WHAT TO DO:
Reproduce the listing below precisely, leaving every line intact.

SUPPLIED DATA:
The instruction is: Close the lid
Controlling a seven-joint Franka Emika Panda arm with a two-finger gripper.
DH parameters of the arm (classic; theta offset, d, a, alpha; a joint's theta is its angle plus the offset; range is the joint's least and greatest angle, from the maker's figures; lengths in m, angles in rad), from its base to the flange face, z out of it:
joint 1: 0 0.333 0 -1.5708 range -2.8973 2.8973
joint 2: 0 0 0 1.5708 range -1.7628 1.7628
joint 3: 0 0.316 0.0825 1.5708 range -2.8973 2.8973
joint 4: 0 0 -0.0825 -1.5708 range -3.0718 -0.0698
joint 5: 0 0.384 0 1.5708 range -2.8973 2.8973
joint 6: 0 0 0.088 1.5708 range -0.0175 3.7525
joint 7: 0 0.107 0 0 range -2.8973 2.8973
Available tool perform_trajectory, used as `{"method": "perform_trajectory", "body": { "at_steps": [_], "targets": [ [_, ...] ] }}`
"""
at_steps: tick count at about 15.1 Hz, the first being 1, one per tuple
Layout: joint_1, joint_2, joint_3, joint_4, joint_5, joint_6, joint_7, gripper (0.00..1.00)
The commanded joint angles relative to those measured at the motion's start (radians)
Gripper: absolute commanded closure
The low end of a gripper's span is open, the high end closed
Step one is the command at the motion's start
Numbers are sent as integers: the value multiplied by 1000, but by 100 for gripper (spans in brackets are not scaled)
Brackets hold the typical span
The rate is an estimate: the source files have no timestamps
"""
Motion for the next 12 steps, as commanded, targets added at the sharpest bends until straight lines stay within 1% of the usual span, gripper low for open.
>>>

OUTPUT OF THE EXERCISE:
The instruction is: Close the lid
Controlling a seven-joint Franka Emika Panda arm with a two-finger gripper.
DH parameters of the arm (classic; theta offset, d, a, alpha; a joint's theta is its angle plus the offset; range is the joint's least and greatest angle, from the maker's figures; lengths in m, angles in rad), from its base to the flange face, z out of it:
joint 1: 0 0.333 0 -1.5708 range -2.8973 2.8973
joint 2: 0 0 0 1.5708 range -1.7628 1.7628
joint 3: 0 0.316 0.0825 1.5708 range -2.8973 2.8973
joint 4: 0 0 -0.0825 -1.5708 range -3.0718 -0.0698
joint 5: 0 0.384 0 1.5708 range -2.8973 2.8973
joint 6: 0 0 0.088 1.5708 range -0.0175 3.7525
joint 7: 0 0.107 0 0 range -2.8973 2.8973
Available tool perform_trajectory, used as `{"method": "perform_trajectory", "body": { "at_steps": [_], "targets": [ [_, ...] ] }}`
"""
at_steps: tick count at about 15.1 Hz, the first being 1, one per tuple
Layout: joint_1, joint_2, joint_3, joint_4, joint_5, joint_6, joint_7, gripper (0.00..1.00)
The commanded joint angles relative to those measured at the motion's start (radians)
Gripper: absolute commanded closure
The low end of a gripper's span is open, the high end closed
Step one is the command at the motion's start
Numbers are sent as integers: the value multiplied by 1000, but by 100 for gripper (spans in brackets are not scaled)
Brackets hold the typical span
The rate is an estimate: the source files have no timestamps
"""
Motion for the next 12 steps, as commanded, targets added at the sharpest bends until straight lines stay within 1% of the usual span, gripper low for open.
>>>

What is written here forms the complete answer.